Captain Hindsight – Cliff Notes for Coaching – Staying on Track

What I’ve learning (and wish I had known in hindsight) about being a good coach is:

Staying on Track:

Create a checklist in OneNote of all the topics you’ve agreed to cover in the session.

If you see more than ten items on the list for a two hour coaching session, ask yourself if you’re being overly ambitious.

Open the list together at the start of the session to make sure you’re both on the same page before diving in. The scope may of changed since you last talked. Be flexible.

Pull up the list again at the half way mark to see how far you’ve gotten and plan out the last hour of your session.

If they ask you to cover something that is not on the list, be flexible. There is nothing wrong with a few quick tip and trick distractions.

For example, if you use a helpful keyboard shortcut during a session, and they get excited about it, take the time to walk them through how to use it. It may end up being the most useful time-saving tip that changes the way they work and boosts their productivity.

If their request is relevant, but not on the agenda then: pull up the checklist, start a new checklist called Wishlist, and ask them to prioritize it against the order of the items you have not covered yet. Be sure to be sincere when you do this. This isn’t a trick to keep them on track. It’s a legit way to manage scope change and to help you all stay focused.

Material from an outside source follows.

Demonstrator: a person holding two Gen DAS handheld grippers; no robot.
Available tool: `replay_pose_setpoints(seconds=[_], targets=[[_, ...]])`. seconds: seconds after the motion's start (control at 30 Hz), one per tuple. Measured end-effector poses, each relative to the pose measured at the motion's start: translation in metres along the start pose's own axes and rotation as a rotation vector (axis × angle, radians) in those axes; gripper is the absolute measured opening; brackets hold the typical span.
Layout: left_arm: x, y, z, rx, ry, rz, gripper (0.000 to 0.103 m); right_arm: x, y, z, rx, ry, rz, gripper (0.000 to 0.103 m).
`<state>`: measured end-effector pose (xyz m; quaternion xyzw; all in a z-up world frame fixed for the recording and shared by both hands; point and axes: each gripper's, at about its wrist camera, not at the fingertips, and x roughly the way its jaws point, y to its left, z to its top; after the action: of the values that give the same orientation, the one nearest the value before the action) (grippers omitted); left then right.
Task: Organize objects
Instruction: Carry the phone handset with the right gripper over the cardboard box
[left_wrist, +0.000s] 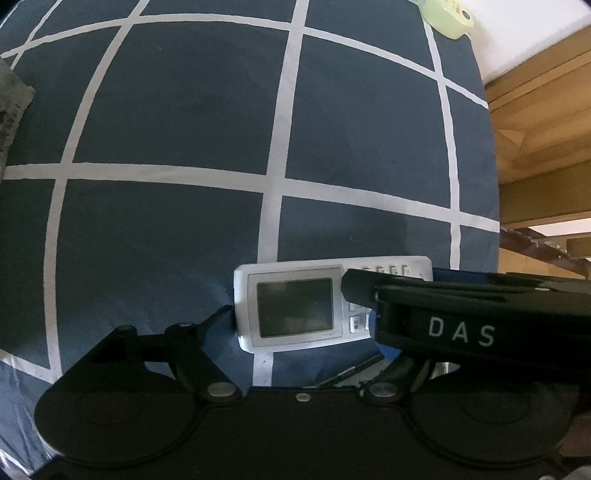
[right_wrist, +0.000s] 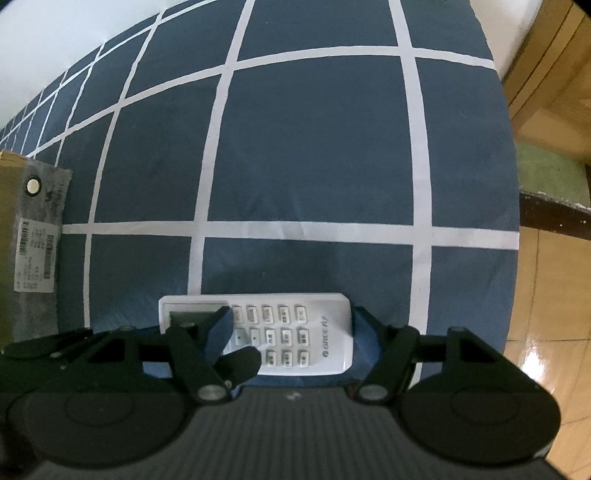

This also helps you both with preparing a list of topics to cover at a future coaching session.

If their request is 100% not relevant or would take most of the session to cover then practice saying no without saying no.

Try saying: “Yes. I’d love to show you how to use Sway. Let’s add that to the topics list, and once we’re done all the SharePoint Online tasks, we can look at that too, if we have time.”

If their request is completely outside the scope of your knowledge, then be honest.

Try saying: “You know I’d love to learn how to configure Gmail to stay in sync with my Outlook calendar. That’s something I’d have to take some time preparing and testing before I’d be comfortable teaching it. We can research how to do it together if you like or we can save it for another session.”